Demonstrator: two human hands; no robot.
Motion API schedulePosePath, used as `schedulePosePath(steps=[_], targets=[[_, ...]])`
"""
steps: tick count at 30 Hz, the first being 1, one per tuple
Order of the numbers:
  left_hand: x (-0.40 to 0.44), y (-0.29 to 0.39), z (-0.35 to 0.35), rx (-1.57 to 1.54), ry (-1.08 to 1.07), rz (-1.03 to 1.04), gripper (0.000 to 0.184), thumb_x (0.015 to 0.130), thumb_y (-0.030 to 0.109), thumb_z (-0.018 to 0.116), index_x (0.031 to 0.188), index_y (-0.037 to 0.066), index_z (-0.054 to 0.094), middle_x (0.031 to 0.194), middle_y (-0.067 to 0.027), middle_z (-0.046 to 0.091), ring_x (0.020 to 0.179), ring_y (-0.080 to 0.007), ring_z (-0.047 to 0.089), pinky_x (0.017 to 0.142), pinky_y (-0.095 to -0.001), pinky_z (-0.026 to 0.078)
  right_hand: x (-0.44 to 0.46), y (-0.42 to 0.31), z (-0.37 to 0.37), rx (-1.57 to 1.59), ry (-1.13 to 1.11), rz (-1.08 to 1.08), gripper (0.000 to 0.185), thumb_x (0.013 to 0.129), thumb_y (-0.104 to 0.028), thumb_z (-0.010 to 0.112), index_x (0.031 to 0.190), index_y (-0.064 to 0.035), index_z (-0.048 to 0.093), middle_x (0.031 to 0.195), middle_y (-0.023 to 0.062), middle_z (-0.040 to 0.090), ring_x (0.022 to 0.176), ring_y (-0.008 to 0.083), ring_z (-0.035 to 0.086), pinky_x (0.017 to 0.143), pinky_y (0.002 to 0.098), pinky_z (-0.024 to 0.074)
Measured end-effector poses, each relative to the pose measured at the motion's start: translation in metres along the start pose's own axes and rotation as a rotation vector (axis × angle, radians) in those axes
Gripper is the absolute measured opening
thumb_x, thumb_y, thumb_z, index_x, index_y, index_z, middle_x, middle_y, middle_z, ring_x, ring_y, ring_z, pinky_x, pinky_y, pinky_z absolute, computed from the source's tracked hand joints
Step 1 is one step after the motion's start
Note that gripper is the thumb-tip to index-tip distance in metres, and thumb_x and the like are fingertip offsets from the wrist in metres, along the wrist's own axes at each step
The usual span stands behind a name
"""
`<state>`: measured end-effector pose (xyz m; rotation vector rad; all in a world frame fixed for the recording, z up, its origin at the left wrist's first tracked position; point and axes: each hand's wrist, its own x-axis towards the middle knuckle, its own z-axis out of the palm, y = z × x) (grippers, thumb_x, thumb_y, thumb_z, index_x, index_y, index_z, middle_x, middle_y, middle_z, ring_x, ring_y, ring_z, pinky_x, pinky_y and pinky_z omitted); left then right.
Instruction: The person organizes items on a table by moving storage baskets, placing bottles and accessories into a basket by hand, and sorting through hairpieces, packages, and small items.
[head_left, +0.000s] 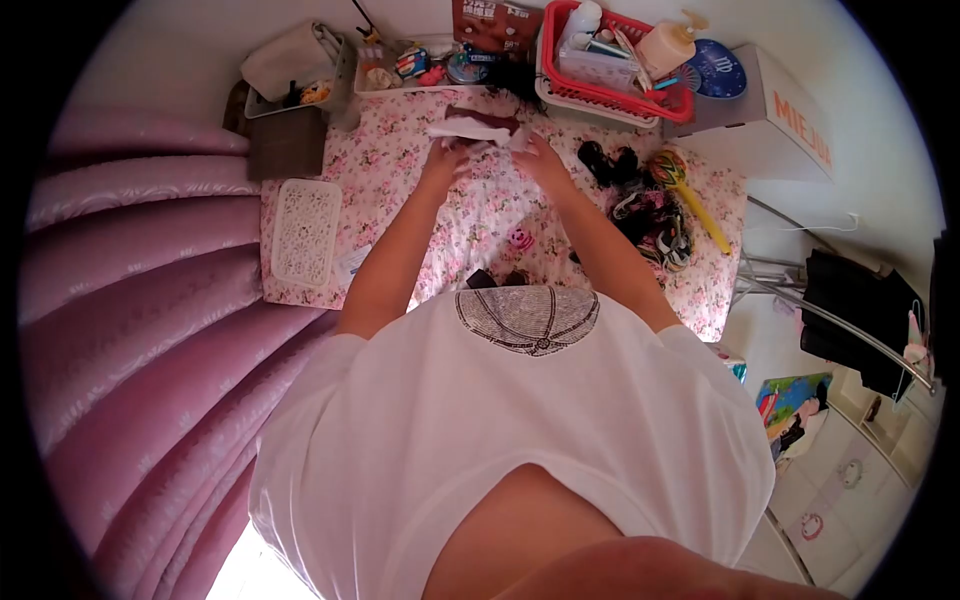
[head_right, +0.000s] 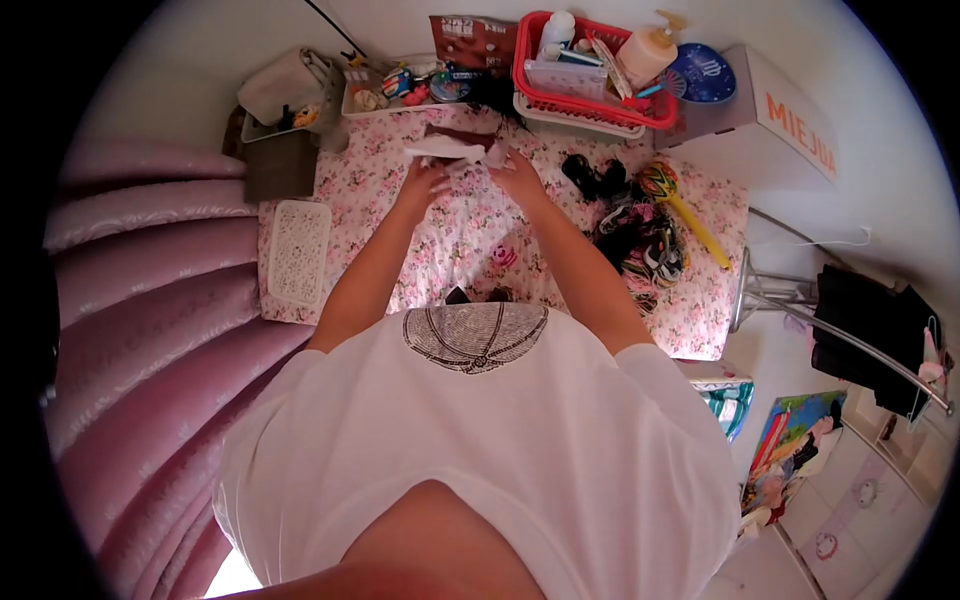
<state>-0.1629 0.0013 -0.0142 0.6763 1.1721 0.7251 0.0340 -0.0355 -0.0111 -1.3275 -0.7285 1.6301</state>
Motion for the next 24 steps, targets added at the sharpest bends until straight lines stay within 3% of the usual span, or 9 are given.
schedulePosePath(steps=[3,6,10,13,14,17,19,22,24], targets=[[0.023,0.000,-0.005,-0.103,-0.010,0.122,0.049,0.080,0.021,0.050,0.123,0.013,0.028,0.111,-0.0051,0.046,0.099,-0.0187,0.046,0.080,-0.0329,0.042,0.036,0.013,0.006,0.059,-0.064,-0.238,0.054,0.073,0.002,0.051,0.123,-0.0041,0.033,0.113,0.0096,0.046,0.104,0.0182,0.043,0.083,0.0283,0.0371],[0.040,0.003,-0.005,-0.059,0.015,0.139,0.047,0.082,0.020,0.046,0.125,0.013,0.028,0.112,-0.0054,0.045,0.100,-0.0188,0.046,0.081,-0.0332,0.040,0.050,0.003,-0.003,0.214,-0.096,-0.048,0.051,0.075,-0.001,0.050,0.123,-0.0051,0.032,0.116,0.0067,0.043,0.107,0.0162,0.041,0.091,0.0274,0.0320],[0.033,0.004,0.002,-0.126,0.054,0.092,0.050,0.083,0.021,0.045,0.127,0.011,0.024,0.121,-0.0071,0.037,0.102,-0.0215,0.046,0.081,-0.0344,0.040,0.049,0.012,-0.007,0.171,0.014,-0.056,0.047,0.074,-0.002,0.051,0.119,-0.0033,0.036,0.116,0.0069,0.043,0.102,0.0166,0.045,0.084,0.0291,0.0380],[0.024,0.004,0.001,-0.128,0.061,0.062,0.050,0.082,0.019,0.045,0.127,0.010,0.024,0.123,-0.0088,0.035,0.100,-0.0231,0.047,0.081,-0.0336,0.040,0.038,0.031,-0.020,-0.161,0.225,0.037,0.050,0.072,-0.007,0.056,0.118,-0.0038,0.037,0.113,0.0106,0.047,0.098,0.0195,0.048,0.078,0.0304,0.0411],[0.020,0.002,0.001,-0.128,0.074,0.049,0.048,0.082,0.018,0.045,0.126,0.010,0.026,0.121,-0.0089,0.037,0.099,-0.0225,0.048,0.080,-0.0331,0.040,0.031,0.040,-0.029,-0.218,0.177,-0.004,0.045,0.071,-0.014,0.059,0.112,-0.0026,0.042,0.109,0.0102,0.049,0.092,0.0188,0.051,0.072,0.0306,0.0436],[0.016,-0.013,-0.007,-0.029,0.066,0.000,0.039,0.082,0.017,0.044,0.118,0.008,0.035,0.113,-0.0082,0.045,0.094,-0.0196,0.050,0.077,-0.0307,0.040,-0.014,0.044,-0.040,-0.532,-0.069,-0.049,0.040,0.071,-0.012,0.060,0.107,-0.0006,0.046,0.098,0.0101,0.053,0.085,0.0166,0.053,0.071,0.0293,0.0438],[0.010,-0.024,-0.009,0.029,0.057,-0.044,0.032,0.081,0.016,0.044,0.111,0.007,0.041,0.105,-0.0071,0.050,0.090,-0.0172,0.051,0.075,-0.0289,0.040,-0.042,0.052,-0.042,-0.887,-0.164,-0.127,0.036,0.070,-0.021,0.062,0.097,-0.0020,0.050,0.084,0.0083,0.054,0.080,0.0173,0.053,0.069,0.0287,0.0436],[-0.004,-0.046,-0.005,0.037,0.074,-0.094,0.022,0.078,0.014,0.045,0.099,0.006,0.047,0.087,-0.0042,0.055,0.076,-0.0141,0.052,0.067,-0.0268,0.041,-0.085,0.061,-0.019,-1.198,-0.174,-0.057,0.040,0.066,-0.030,0.065,0.094,-0.0054,0.051,0.077,0.0092,0.051,0.078,0.0223,0.054,0.067,0.0313,0.0435],[-0.010,-0.060,-0.003,0.046,0.023,-0.118,0.022,0.078,0.015,0.045,0.098,0.006,0.047,0.087,-0.0046,0.055,0.073,-0.0135,0.053,0.065,-0.0262,0.042,-0.107,0.067,-0.001,-1.276,-0.043,-0.167,0.041,0.064,-0.032,0.066,0.091,-0.0070,0.050,0.075,0.0100,0.050,0.078,0.0249,0.054,0.067,0.0328,0.0433]])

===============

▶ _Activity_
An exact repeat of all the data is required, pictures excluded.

▶ _Exercise response_
Demonstrator: two human hands; no robot.
Motion API schedulePosePath, used as `schedulePosePath(steps=[_], targets=[[_, ...]])`
"""
steps: tick count at 30 Hz, the first being 1, one per tuple
Order of the numbers:
  left_hand: x (-0.40 to 0.44), y (-0.29 to 0.39), z (-0.35 to 0.35), rx (-1.57 to 1.54), ry (-1.08 to 1.07), rz (-1.03 to 1.04), gripper (0.000 to 0.184), thumb_x (0.015 to 0.130), thumb_y (-0.030 to 0.109), thumb_z (-0.018 to 0.116), index_x (0.031 to 0.188), index_y (-0.037 to 0.066), index_z (-0.054 to 0.094), middle_x (0.031 to 0.194), middle_y (-0.067 to 0.027), middle_z (-0.046 to 0.091), ring_x (0.020 to 0.179), ring_y (-0.080 to 0.007), ring_z (-0.047 to 0.089), pinky_x (0.017 to 0.142), pinky_y (-0.095 to -0.001), pinky_z (-0.026 to 0.078)
  right_hand: x (-0.44 to 0.46), y (-0.42 to 0.31), z (-0.37 to 0.37), rx (-1.57 to 1.59), ry (-1.13 to 1.11), rz (-1.08 to 1.08), gripper (0.000 to 0.185), thumb_x (0.013 to 0.129), thumb_y (-0.104 to 0.028), thumb_z (-0.010 to 0.112), index_x (0.031 to 0.190), index_y (-0.064 to 0.035), index_z (-0.048 to 0.093), middle_x (0.031 to 0.195), middle_y (-0.023 to 0.062), middle_z (-0.040 to 0.090), ring_x (0.022 to 0.176), ring_y (-0.008 to 0.083), ring_z (-0.035 to 0.086), pinky_x (0.017 to 0.143), pinky_y (0.002 to 0.098), pinky_z (-0.024 to 0.074)
Measured end-effector poses, each relative to the pose measured at the motion's start: translation in metres along the start pose's own axes and rotation as a rotation vector (axis × angle, radians) in those axes
Gripper is the absolute measured opening
thumb_x, thumb_y, thumb_z, index_x, index_y, index_z, middle_x, middle_y, middle_z, ring_x, ring_y, ring_z, pinky_x, pinky_y, pinky_z absolute, computed from the source's tracked hand joints
Step 1 is one step after the motion's start
Note that gripper is the thumb-tip to index-tip distance in metres, and thumb_x and the like are fingertip offsets from the wrist in metres, along the wrist's own axes at each step
The usual span stands behind a name
"""
`<state>`: measured end-effector pose (xyz m; rotation vector rad; all in a world frame fixed for the recording, z up, its origin at the left wrist's first tracked position; point and axes: each hand's wrist, its own x-axis towards the middle knuckle, its own z-axis out of the palm, y = z × x) (grippers, thumb_x, thumb_y, thumb_z, index_x, index_y, index_z, middle_x, middle_y, middle_z, ring_x, ring_y, ring_z, pinky_x, pinky_y and pinky_z omitted); left then right.
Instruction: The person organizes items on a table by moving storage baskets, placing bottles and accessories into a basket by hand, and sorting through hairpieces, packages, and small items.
[head_left, +0.000s] 
[head_right, +0.000s] 
<state>-0.1629 0.0013 -0.0142 0.6763 1.1721 0.7251 0.0340 -0.0355 -0.0111 -1.3275 -0.7285 1.6301</state>
Motion for the next 24 steps, targets added at the sharpest bends until straight lines stay within 3% of the usual span, or 9 are given.
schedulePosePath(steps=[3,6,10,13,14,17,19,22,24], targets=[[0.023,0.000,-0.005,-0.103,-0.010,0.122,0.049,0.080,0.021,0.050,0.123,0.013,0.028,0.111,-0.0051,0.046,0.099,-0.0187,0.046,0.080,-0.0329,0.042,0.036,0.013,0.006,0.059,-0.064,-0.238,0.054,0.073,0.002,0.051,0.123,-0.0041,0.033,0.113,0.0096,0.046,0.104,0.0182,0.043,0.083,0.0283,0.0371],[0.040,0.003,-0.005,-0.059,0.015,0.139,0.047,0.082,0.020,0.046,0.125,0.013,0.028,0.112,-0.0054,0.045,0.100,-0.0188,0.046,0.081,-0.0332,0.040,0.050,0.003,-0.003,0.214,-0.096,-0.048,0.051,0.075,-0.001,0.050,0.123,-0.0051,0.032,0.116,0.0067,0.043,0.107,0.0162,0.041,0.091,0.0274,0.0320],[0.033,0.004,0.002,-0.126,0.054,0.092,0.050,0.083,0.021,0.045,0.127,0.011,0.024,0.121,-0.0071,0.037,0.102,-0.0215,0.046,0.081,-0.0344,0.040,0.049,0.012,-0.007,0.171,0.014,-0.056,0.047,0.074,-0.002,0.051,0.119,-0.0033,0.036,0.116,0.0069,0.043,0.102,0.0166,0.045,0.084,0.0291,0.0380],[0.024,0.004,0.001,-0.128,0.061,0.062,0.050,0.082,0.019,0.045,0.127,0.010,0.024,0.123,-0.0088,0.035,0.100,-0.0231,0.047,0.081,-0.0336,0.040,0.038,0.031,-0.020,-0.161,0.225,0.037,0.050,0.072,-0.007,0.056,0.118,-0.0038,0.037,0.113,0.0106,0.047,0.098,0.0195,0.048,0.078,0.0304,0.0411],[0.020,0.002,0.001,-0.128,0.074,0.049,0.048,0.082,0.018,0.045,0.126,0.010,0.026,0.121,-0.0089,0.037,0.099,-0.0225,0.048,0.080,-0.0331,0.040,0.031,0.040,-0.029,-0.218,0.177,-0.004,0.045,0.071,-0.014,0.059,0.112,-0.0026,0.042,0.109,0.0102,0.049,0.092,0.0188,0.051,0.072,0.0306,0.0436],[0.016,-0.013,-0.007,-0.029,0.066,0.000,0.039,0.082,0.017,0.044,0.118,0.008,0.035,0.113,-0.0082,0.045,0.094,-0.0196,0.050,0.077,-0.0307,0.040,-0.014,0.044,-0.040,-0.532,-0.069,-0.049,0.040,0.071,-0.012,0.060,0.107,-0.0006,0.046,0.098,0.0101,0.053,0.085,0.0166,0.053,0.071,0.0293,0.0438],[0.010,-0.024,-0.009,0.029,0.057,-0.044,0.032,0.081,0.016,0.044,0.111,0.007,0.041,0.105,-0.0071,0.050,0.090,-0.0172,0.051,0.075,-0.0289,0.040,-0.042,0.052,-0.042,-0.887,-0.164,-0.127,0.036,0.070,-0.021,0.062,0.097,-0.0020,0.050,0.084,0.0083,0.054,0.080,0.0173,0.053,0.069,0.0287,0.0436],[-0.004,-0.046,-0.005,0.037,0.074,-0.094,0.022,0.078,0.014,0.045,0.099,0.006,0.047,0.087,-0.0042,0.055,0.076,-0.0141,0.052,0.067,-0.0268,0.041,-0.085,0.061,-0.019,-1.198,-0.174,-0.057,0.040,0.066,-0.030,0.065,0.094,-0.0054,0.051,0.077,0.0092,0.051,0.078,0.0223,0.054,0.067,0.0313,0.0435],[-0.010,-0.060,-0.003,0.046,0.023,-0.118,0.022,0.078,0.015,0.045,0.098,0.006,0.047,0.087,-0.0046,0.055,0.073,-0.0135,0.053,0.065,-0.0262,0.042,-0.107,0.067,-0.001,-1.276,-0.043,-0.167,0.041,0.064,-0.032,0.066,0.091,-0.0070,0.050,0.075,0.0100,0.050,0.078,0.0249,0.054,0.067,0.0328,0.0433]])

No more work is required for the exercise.